THE TASK: Look at the data below and print exactly the lines from its first line through the line with "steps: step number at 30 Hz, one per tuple"; the pictures stay out of the copy.

SOURCE DATA:
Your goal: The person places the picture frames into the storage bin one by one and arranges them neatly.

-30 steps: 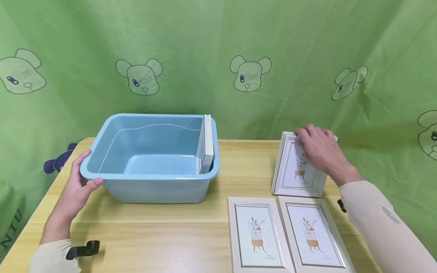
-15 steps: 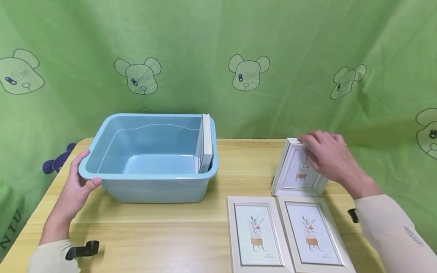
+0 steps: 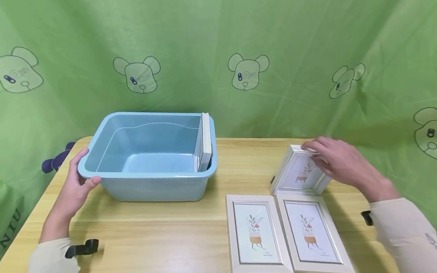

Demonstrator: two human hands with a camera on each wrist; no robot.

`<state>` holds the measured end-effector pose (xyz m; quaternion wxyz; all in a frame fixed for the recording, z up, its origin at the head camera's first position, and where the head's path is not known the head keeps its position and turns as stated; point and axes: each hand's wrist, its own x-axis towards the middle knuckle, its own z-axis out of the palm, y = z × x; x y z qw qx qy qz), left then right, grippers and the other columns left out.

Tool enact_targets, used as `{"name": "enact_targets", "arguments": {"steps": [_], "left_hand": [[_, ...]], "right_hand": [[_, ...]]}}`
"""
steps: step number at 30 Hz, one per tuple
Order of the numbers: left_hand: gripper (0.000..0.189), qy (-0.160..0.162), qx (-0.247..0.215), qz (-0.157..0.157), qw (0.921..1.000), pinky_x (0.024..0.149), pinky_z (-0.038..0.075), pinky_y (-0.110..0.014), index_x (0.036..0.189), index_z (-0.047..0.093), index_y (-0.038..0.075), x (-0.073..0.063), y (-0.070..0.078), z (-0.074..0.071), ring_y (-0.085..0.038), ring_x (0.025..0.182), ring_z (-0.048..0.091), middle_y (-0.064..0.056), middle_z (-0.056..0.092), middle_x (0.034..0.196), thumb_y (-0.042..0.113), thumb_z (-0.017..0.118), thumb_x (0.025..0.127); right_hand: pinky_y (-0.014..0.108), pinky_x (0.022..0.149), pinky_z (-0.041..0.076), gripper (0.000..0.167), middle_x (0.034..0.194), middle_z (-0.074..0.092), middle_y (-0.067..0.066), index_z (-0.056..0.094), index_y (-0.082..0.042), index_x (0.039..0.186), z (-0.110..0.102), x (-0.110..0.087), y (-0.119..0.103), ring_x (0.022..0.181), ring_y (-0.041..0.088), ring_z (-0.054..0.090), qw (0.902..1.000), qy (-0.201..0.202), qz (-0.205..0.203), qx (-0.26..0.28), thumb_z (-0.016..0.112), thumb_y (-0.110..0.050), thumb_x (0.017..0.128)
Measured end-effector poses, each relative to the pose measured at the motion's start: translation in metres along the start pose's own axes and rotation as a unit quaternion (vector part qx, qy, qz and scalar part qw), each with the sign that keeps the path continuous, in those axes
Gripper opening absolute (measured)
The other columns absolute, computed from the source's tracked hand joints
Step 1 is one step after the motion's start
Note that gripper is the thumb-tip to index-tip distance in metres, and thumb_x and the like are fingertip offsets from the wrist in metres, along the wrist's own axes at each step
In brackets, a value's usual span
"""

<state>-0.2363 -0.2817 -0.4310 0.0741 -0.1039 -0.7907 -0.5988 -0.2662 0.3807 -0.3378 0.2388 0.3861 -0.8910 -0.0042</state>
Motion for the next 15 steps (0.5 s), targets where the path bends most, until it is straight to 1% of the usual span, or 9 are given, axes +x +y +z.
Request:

EXERCISE SOLUTION:
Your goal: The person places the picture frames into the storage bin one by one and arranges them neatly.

-30 steps: 
-15 steps: 
+0 steps: 

Demonstrator: two human hands with a camera on each wrist; no robot.

`<state>` holds the measured end-effector pose (xyz m; quaternion wxyz; all in a frame fixed for the recording, z up, its origin at the head camera's first position, and where the head's path is not known the head keeps its position and turns as stated; point and axes: each hand's wrist, its own x-axis towards the middle knuckle, its own z-axis out of the palm, y = z × x; x y z qw qx qy qz), left then right, grippers and the other columns left out.

Tool enact_targets, used as `{"name": "enact_targets", "arguments": {"steps": [_], "left_hand": [[_, ...]], "right_hand": [[_, ...]]}}`
"""
steps: step number at 30 Hz, one per tuple

That is the complete answer.